* **PROBLEM**: Restate word for word the lines of the entries below, starting with the line that holds "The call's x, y" and ending with the line that holds "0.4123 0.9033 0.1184", and no others.

[Data extracted from a collection]
------------

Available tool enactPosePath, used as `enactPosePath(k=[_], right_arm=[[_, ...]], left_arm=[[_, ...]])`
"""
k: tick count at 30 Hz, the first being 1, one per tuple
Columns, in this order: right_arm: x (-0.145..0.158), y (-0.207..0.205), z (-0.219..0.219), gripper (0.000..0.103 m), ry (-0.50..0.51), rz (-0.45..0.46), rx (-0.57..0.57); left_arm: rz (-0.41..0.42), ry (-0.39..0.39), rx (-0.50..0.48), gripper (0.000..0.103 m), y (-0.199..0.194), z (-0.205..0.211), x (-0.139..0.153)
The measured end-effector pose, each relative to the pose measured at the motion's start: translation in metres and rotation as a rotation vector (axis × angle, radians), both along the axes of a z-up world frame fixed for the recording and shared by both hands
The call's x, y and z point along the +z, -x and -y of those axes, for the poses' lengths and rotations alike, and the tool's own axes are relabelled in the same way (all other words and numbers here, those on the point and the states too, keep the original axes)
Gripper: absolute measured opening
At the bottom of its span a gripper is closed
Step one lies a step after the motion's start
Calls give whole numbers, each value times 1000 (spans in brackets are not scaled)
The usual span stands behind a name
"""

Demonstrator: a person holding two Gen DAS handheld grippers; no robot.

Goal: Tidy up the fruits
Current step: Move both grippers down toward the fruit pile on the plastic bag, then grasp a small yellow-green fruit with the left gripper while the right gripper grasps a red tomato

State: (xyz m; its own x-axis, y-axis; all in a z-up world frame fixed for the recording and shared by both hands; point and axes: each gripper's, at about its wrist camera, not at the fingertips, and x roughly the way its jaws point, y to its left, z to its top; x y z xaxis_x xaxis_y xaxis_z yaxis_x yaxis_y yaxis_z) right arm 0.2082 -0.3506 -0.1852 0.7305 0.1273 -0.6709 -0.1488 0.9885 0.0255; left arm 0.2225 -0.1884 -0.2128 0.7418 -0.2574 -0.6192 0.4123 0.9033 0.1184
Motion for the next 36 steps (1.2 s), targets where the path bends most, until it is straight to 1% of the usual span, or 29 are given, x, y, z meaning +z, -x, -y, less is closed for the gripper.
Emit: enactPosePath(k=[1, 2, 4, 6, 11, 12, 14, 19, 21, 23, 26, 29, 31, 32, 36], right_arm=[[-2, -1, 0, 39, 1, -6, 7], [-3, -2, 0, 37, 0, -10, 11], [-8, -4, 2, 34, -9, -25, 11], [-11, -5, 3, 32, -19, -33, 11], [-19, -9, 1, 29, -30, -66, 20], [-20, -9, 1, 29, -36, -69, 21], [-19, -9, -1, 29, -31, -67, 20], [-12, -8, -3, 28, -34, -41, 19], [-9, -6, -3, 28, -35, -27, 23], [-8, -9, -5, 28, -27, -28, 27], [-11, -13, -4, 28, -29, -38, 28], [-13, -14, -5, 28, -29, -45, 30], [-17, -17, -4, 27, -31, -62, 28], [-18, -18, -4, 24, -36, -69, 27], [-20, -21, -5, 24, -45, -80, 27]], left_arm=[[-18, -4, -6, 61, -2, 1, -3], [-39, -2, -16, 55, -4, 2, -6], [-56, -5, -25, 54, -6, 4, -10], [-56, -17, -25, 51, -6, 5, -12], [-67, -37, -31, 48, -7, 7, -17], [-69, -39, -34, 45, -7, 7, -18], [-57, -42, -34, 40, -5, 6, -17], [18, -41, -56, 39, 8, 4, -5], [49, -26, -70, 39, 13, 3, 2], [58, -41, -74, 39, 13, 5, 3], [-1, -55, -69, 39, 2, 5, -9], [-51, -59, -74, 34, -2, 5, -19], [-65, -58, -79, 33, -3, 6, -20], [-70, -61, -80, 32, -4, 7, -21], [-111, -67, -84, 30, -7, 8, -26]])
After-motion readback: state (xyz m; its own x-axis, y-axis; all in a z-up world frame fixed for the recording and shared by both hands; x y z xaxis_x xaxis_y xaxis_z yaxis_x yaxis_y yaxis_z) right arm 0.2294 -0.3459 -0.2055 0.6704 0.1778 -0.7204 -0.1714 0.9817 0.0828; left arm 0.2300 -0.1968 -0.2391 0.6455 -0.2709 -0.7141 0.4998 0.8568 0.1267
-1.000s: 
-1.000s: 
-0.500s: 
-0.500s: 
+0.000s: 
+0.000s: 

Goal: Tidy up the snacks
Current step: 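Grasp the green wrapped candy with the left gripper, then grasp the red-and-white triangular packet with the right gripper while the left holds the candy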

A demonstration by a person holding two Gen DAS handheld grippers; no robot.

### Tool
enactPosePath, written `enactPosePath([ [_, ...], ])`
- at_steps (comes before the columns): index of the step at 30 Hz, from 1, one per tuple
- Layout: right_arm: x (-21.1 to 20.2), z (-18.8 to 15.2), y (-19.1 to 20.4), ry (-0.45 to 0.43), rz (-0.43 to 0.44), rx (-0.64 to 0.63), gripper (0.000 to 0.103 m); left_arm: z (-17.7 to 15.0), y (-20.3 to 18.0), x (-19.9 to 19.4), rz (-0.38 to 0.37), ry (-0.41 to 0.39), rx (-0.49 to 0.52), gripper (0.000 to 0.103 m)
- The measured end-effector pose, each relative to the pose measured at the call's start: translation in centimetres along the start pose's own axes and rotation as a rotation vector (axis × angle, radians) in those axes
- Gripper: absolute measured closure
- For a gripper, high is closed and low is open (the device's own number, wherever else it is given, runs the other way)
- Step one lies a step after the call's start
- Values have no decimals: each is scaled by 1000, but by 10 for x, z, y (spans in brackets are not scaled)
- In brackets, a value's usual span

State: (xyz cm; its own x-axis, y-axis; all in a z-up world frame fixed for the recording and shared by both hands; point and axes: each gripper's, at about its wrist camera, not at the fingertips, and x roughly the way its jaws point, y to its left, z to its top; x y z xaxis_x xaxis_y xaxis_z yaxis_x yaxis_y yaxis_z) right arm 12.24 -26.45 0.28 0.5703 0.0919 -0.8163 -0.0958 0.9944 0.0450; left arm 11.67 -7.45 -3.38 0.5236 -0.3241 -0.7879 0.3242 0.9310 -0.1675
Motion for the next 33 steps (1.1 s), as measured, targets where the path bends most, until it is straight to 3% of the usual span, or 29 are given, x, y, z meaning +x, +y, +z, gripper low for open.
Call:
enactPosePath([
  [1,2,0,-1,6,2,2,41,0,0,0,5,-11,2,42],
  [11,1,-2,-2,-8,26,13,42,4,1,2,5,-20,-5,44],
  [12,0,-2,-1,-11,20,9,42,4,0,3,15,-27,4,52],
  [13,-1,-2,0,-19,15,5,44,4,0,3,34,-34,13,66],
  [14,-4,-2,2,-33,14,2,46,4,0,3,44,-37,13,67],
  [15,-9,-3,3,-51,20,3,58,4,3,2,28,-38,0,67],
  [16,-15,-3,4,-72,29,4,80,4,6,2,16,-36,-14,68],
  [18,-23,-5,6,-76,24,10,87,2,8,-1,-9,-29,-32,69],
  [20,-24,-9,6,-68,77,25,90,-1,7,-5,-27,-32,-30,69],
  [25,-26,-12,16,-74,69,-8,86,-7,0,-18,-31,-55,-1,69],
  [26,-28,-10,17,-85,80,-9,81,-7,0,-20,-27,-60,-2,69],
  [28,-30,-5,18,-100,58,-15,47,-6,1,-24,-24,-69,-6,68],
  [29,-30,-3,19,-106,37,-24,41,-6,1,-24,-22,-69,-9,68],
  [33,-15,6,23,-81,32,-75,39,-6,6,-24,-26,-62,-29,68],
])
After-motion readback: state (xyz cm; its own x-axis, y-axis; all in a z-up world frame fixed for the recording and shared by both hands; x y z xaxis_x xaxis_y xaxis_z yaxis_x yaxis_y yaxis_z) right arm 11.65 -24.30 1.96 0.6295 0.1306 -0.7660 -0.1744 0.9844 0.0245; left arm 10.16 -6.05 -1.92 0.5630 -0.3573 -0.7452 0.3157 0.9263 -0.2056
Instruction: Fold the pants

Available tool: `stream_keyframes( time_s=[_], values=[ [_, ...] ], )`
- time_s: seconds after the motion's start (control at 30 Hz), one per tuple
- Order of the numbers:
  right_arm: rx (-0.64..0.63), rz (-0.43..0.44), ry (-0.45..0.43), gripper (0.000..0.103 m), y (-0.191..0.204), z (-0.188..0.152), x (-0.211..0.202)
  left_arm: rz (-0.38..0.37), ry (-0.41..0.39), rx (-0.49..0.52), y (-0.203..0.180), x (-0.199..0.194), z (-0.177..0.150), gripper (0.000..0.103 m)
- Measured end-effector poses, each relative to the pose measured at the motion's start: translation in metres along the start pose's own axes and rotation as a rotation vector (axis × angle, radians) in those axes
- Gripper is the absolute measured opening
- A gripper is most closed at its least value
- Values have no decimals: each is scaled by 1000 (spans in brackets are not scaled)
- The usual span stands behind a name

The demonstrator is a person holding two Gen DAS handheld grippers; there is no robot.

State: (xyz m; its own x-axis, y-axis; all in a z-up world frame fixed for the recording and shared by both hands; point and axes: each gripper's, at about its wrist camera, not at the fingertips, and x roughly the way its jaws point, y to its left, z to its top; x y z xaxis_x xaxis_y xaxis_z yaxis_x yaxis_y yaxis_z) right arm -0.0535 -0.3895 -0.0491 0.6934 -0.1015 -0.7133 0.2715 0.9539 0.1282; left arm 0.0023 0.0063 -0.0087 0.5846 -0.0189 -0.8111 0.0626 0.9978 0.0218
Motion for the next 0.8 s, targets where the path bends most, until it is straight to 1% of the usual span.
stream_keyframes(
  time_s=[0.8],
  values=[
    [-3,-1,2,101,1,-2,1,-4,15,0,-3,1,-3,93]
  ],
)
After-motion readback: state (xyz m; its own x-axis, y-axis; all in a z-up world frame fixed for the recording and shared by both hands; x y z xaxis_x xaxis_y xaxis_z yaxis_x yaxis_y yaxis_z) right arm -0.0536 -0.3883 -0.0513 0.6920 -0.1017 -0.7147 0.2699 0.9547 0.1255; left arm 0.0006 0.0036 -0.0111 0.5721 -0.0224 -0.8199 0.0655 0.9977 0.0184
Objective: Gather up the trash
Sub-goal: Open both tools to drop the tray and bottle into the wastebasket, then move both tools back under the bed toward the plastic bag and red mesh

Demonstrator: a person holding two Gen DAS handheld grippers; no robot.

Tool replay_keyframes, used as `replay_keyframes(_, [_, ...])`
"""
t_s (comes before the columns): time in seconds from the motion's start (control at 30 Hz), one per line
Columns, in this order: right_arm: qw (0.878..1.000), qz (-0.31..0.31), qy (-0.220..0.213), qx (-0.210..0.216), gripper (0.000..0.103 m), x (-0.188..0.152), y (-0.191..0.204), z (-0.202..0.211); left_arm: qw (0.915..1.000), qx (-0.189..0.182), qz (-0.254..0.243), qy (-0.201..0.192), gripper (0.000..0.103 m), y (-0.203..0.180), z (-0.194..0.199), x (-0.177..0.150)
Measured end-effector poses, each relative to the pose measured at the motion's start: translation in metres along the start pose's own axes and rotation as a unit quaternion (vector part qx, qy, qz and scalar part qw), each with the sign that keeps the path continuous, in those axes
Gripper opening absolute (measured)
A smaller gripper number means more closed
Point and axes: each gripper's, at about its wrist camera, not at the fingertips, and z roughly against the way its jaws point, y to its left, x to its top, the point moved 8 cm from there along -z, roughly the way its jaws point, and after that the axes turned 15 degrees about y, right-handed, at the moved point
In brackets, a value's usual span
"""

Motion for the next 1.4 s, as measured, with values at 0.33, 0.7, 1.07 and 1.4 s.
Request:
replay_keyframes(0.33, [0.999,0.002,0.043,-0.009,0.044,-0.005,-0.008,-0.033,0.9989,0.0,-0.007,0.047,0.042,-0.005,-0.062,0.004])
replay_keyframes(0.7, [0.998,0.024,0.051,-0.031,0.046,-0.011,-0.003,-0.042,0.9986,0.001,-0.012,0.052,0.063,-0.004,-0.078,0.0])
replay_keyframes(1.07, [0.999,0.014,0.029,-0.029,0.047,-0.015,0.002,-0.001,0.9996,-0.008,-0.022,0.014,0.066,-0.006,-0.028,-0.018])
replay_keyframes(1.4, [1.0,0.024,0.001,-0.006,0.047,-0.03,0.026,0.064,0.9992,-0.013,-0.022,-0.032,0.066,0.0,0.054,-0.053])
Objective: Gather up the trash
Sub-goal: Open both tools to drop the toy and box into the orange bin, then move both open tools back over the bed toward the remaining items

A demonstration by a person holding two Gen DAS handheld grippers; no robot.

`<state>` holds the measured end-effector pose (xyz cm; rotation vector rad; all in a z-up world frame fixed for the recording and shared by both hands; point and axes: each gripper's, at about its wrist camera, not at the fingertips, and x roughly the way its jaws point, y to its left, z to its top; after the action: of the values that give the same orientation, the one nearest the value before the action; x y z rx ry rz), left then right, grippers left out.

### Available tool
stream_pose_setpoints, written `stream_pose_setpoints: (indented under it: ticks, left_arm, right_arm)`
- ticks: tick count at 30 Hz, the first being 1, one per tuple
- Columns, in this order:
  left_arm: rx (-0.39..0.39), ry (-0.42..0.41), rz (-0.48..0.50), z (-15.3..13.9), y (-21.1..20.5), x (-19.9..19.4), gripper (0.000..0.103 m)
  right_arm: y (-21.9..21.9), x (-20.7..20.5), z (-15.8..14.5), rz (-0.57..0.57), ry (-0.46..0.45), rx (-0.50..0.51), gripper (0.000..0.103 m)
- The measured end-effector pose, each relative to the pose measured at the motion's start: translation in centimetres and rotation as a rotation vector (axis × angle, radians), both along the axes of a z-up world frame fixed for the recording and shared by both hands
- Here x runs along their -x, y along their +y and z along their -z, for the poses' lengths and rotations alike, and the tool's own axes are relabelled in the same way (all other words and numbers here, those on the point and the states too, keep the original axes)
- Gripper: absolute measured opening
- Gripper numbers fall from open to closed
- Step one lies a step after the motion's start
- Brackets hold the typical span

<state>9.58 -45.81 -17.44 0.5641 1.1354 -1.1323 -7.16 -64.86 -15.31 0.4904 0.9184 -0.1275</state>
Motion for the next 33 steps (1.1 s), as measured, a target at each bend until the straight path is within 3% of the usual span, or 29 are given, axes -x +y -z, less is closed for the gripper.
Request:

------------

* **RESULT OF THIS EXERCISE**:
The call's x, y and z point along the +z, -x and -y of those axes, for the poses' lengths and rotations alike, and the tool's own axes are relabelled in the same way (all other words and numbers here, those on the point and the states too, keep the original axes)
Gripper: absolute measured opening
At the bottom of its span a gripper is closed
Step one lies a step after the motion's start
Calls give whole numbers, each value times 1000 (spans in brackets are not scaled)
The usual span stands behind a name
"""

Demonstrator: a person holding two Gen DAS handheld grippers; no robot.

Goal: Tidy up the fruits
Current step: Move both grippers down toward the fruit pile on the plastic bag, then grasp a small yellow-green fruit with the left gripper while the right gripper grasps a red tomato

State: (xyz m; its own x-axis, y-axis; all in a z-up world frame fixed for the recording and shared by both hands; point and axes: each gripper's, at about its wrist camera, not at the fingertips, and x roughly the way its jaws point, y to its left, z to its top; x y z xaxis_x xaxis_y xaxis_z yaxis_x yaxis_y yaxis_z) right arm 0.2082 -0.3506 -0.1852 0.7305 0.1273 -0.6709 -0.1488 0.9885 0.0255; left arm 0.2225 -0.1884 -0.2128 0.7418 -0.2574 -0.6192 0.4123 0.9033 0.1184

No further response is required.